Haseena dreams of a better life, where she can expand her business to include other items, having enough to eat, getting a good education for the younger children and marrying the elder daughters in future. Her girls however dream of rejoining school and completing their education.
Indus Earth Trust Pakistan has an ongoing collaborative program with Pakistan Poverty Alleviation Fund (PPAF) for livelihood enhancement which targets the poor of society. IET wishes to expand the source of funding for further projects of this nature. In this program, IET works with the village organizations in undertaking socioeconomic household assessment through its poverty scorecard. The data gathered is used to identify the vulnerable and poor households in the communities. The beneficiaries are given training related to livelihood "Enterprise Development". Although funds gathered through GG became available to IET in late May 2014, however, IET has begun targeting new beneficiaries as a continuation of the project in early March 2014. Two case studies of beneficiaries have been provided below.

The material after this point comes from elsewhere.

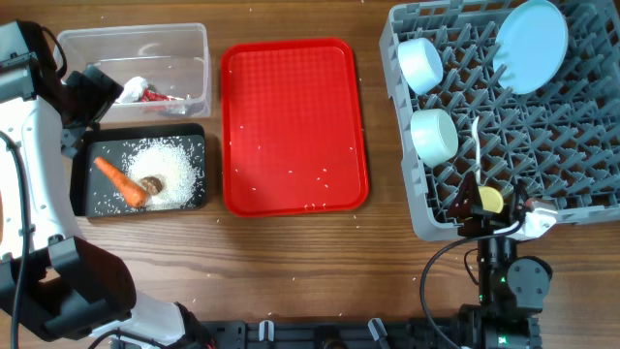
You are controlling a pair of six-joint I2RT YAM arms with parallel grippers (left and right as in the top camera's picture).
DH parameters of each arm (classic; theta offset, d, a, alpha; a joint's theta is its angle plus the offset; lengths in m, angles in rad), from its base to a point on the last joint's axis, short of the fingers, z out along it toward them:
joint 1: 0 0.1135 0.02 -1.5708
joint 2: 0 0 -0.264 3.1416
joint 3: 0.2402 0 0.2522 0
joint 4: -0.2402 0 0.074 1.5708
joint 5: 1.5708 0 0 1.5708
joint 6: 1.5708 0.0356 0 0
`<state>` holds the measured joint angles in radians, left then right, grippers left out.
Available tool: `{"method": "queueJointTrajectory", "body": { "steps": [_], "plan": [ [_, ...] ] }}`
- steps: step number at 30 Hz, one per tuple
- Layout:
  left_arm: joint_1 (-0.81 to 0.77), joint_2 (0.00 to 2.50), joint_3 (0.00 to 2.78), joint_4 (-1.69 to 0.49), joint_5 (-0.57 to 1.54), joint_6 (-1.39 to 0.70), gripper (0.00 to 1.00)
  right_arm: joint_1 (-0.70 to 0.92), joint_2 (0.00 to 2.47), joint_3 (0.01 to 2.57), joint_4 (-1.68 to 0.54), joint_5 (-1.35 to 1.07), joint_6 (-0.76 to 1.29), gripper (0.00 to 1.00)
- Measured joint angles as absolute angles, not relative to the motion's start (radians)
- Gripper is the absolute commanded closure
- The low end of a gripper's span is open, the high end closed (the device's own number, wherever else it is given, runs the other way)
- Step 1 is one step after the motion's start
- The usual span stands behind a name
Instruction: Sort waste into correct bins and load items into the dishwasher rack
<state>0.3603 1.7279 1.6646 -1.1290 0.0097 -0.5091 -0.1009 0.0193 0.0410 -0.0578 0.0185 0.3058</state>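
The red tray (291,97) holds only scattered rice grains. In the grey dishwasher rack (581,155) are two white cups (433,134), a pale blue plate (531,33), a white utensil (476,145) standing among the tines, and a yellow item (492,199). My right gripper (469,200) sits folded back at the rack's front edge, beside the yellow item; its jaws are too dark to read. My left gripper (89,89) hovers at the left end of the clear bin (199,58), which holds wrappers; how its jaws stand is unclear.
A black tray (194,145) in front of the clear bin holds white rice, a carrot (119,180) and a small brown piece. Stray grains lie on the wooden table by the red tray. The left arm's white links run down the left edge.
My right arm has moved from above the rack's far right corner to a folded pose at the rack's front edge. The plate shows again. The left arm has not moved.
My right gripper was first on a white utensil at the red tray's right side, then just beyond it with the utensil still on the tray. Later the tray was bare, the utensil stood in the rack, and the arm was over the rack. Now the arm is folded back.
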Motion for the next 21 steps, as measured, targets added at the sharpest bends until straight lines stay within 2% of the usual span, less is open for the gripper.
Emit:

Yasmin is a widow with three children in the Allah Bachayo Village. She lives with her in laws and she is the sole income provider for her family. Through the “Ensure 100 Pakistani Women have a better life” project she has been given assistance in establishing a grocery shop with seed money of USD 190. Ever since her husband passed away 8 years ago she had been making ends meet by cutting crops for the local landlord, for which she got a daily wage. Now she has a shop from which she is earning enough money to support her family and send her children, a girl and 2 boys to school.

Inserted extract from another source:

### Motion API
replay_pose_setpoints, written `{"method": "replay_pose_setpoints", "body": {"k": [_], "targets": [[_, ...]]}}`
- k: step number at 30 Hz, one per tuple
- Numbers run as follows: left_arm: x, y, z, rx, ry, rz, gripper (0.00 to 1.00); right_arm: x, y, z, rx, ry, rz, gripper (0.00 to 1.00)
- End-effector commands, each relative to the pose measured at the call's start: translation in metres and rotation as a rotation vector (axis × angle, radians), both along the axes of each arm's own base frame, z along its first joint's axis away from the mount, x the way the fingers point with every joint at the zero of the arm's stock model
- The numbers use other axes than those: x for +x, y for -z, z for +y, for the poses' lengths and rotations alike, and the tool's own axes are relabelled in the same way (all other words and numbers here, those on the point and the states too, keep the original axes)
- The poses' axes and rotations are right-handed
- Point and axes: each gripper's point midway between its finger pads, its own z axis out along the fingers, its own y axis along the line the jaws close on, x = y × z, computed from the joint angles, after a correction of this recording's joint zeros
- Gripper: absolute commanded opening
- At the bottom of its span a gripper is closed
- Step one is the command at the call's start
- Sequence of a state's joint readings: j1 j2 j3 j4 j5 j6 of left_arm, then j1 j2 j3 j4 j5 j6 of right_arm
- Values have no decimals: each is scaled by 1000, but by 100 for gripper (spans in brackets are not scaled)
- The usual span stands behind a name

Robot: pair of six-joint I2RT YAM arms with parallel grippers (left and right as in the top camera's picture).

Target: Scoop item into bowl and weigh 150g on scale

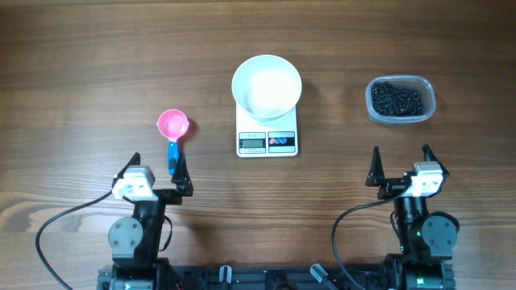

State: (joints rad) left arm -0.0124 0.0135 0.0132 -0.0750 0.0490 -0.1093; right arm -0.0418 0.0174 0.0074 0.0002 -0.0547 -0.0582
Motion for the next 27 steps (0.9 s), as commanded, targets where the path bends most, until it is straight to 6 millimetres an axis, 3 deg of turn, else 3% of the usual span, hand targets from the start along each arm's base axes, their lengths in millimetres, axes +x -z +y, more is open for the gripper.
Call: {"method": "replay_pose_setpoints", "body": {"k": [1, 13, 18, 22, 27], "targets": [[0, 2, 1, 20, -5, 0, 100, 0, 1, 0, -13, 0, 2, 100], [0, 1, -1, 15, 6, -4, 100, 0, 1, 0, -13, 0, 2, 100], [-16, -26, -65, -221, 386, -60, 100, 0, 1, 0, -13, 0, 2, 100], [-29, -50, -83, -278, 519, -123, 100, 0, 1, 0, -13, 0, 1, 100], [-68, -100, -111, -163, 765, -351, 100, 0, 1, 0, -13, 0, 2, 100]]}}
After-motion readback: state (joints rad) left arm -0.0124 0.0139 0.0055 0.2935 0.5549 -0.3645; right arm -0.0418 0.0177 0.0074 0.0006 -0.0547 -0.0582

Yasmin opted for the grocery store as she realized its potential. The nearest grocery store was 45 minutes away and thus presented a business advantage. Yasmin is an enterprising woman who simply needed a push in the right direction. “Now the women and children can easily access the shop and buy whatever they needed conveniently” she explains. Yasmin is a respected and trusted woman and she knows how to cater to her client’s needs. “They want me to stock good quality rice now” she says laughingly, as she reveals that she is planning to use her savings of 20 rupees a day to expand the shop premises.

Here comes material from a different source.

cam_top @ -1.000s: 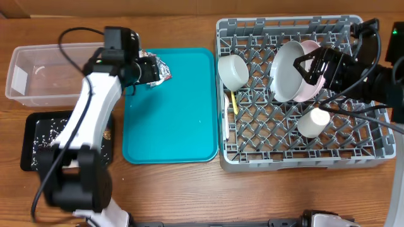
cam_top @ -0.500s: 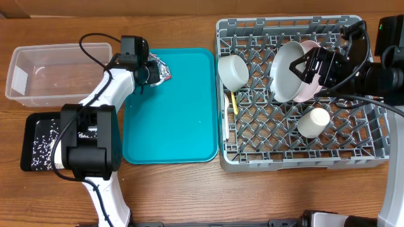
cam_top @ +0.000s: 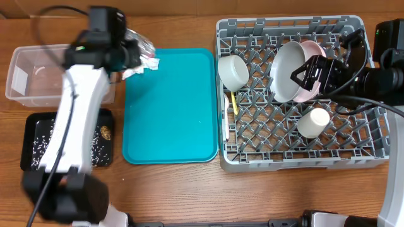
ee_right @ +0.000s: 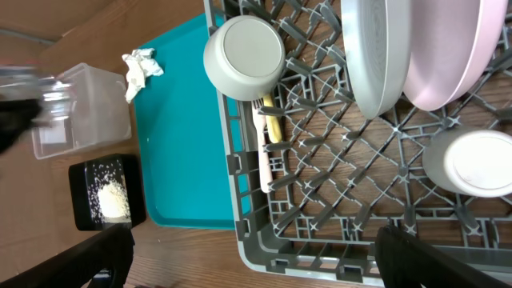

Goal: Sort waste into correct bins and load items into the dishwasher rack
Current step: 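Grasp the crumpled foil and tissue on the teal tray with the left gripper, then carry the foil and tissue into the clear plastic bin and release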

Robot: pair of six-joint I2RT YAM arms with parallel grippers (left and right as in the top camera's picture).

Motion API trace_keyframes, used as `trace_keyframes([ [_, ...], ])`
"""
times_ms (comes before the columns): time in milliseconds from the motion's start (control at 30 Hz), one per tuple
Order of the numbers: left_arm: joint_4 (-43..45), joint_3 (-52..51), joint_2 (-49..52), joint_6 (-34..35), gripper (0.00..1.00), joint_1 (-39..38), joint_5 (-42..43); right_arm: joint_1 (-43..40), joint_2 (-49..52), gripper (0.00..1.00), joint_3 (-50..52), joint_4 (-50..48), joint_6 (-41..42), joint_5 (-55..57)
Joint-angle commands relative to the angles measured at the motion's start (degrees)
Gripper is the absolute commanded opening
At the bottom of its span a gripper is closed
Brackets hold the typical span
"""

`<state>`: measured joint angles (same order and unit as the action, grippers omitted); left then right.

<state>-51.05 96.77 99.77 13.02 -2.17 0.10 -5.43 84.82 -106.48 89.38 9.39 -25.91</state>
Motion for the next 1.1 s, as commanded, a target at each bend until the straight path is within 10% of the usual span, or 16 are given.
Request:
trace_keyframes([
  [0, -0.81, 0.48, -1.6, -2.43, 0.04, 5.29, -6.54, 0.26, -0.02, 1.0, -0.37, -0.59, -0.28, 0.37],
  [100, -0.04, 0.35, 1.95, -2.73, 0.11, 10.69, -6.47, 0.26, -0.02, 1.0, -0.37, -0.68, -0.28, 0.37],
  [167, -0.31, 0.37, 4.22, -2.73, 0.58, 12.37, -6.4, 0.26, -0.02, 1.0, -0.37, -0.52, -0.31, 0.39],
  [233, -1.6, 0.37, 4.79, -2.73, 0.69, 12.66, -6.47, 0.26, -0.02, 1.0, -0.37, -0.66, -0.28, 0.61],
  [433, 0.22, 2.29, 3.82, -4.83, 0.65, 7.61, 7.45, 0.26, -0.02, 1.0, -0.37, -1.16, -0.26, 2.95],
  [700, 13.7, 2.23, 16.22, -9.42, 0.83, -3.96, -3.28, 0.26, -0.02, 1.0, -0.37, -2.47, -0.26, 2.95],
  [1067, 24.06, 2.25, 30.97, -2.27, 0.82, -2.71, -9.22, 0.26, -0.02, 1.0, -0.37, -1.46, -0.28, 3.04],
])
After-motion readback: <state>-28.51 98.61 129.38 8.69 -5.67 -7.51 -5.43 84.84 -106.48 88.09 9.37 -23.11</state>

Shahjehan, who on the other hand, has been dependent on the unpredictable daily wages of her husband to run a household and support five children, has opted for 3 goats with the seed money of USD 288 (2014) “I always wanted to have goats, and it was an asset I could improve upon from the house.” She uses the goat’s milk for her children and is now planning to sell the milk too. “I have bought a fridge and can now store the milk,” she explains elaborating upon her future plans. “My husband is a wood worker and a daily wage earner. His income was erratic and insufficient for us. I want to buy him wood so he can also start his own business.”
Shahjehan's life has started improving materially. But with that has been a change in mindset of her husband. “He would not allow me to step out of the house before, but now he sees that I can help him and our life can improve considerably, he now sees me in a different light”.